Some of my plants weren't doing so hot, yellow leaves, barely any fruit, gangly looking. Instead of throwing them away, i thought, why don't i prune them as if i am going to overwinter them. Meaning, leave like 9 inch stems sticking out of the dirt and then let the plant regrow everything.
 
Has anyone done this in the summer?
 
 
 
I just take and trim off every bad looking leaf there is.. i check every day and if it looks bad i take it off.. Lately they have been doing super well..  But id say just trim the bad leafs and keep everything else the way it is.. It'll regrow but if you take it back to far it will take along time to get it going back at full speed again.
 
Im cant agree on that. Yellow leaves should be left on the plant as the plant stops nutritions to specific leafs to give it to the other leafs. If you remove the yellow it will only stop nutrition to another leaf 
 
Before entering I thought TC meant he pruned at least one of his plants experlty enough to get something like 10 branches all full and think sprouting front the base of the plant.
 
Instead I read his plant's dying.
 
I am disappoint.
 
PJ, you'll have to leave at least a few leaves on the plant. If you cut every leaf off the plant will have no means of photosynthesis. No photosynthesis = no food=no growth
 
Leaving a dead/dying yellow leaf on a plant serves no benefit to the plant, NONE. Either the plant struggles to keep the dying leaf alive or, the leaf is dead already and serves no benefit what-so-ever to the plant.

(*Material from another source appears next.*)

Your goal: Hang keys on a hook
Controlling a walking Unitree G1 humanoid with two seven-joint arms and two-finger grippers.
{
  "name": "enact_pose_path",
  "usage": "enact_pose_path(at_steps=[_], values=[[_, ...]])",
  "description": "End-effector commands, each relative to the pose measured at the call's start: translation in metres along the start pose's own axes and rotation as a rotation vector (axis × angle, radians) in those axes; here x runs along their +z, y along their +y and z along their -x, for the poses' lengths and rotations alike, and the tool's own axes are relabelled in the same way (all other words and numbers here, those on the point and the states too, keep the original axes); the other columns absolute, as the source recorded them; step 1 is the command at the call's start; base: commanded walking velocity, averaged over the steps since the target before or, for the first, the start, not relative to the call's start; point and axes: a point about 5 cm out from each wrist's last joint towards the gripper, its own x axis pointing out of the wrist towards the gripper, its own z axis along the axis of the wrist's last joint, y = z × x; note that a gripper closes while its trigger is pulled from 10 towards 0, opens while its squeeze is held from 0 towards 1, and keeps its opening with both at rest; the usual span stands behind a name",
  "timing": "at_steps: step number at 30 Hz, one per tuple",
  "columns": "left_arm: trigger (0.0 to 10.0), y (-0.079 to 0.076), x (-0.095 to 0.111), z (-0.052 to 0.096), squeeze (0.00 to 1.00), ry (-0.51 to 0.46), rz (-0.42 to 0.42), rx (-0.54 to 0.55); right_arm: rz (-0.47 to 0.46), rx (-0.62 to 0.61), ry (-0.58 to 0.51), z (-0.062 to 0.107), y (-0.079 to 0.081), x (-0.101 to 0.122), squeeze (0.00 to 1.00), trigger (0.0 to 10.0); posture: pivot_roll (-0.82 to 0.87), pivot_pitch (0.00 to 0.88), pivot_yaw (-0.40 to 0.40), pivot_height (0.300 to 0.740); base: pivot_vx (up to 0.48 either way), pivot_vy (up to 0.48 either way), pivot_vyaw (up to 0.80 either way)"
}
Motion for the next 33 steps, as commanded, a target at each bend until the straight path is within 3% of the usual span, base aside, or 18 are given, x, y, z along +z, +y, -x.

My experience has been that even though production shuts down on many plants during the hottest months, the plant's growth continues. During the heat, they can start looking stressed. This time of vegetative growth always provided me with bigger plants to start crankin-out the fruit when the temperatures started dropping.

Our climate is a hot-n-humid cauldron during our summers. So, we do occasionally get nailed by a virus, bacteria or wilt of some kind that will cut our season short.
 
Bigoledude said:
Leaving a dead/dying yellow leaf on a plant serves no benefit to the plant, NONE. Either the plant struggles to keep the dying leaf alive or, the leaf is dead already and serves no benefit what-so-ever to the plant.

My experience has been that even though production shuts down on many plants during the hottest months, the plant's growth continues. During the heat, they can start looking stressed. This time of vegetative growth always provided me with bigger plants to start crankin-out the fruit when the temperatures started dropping.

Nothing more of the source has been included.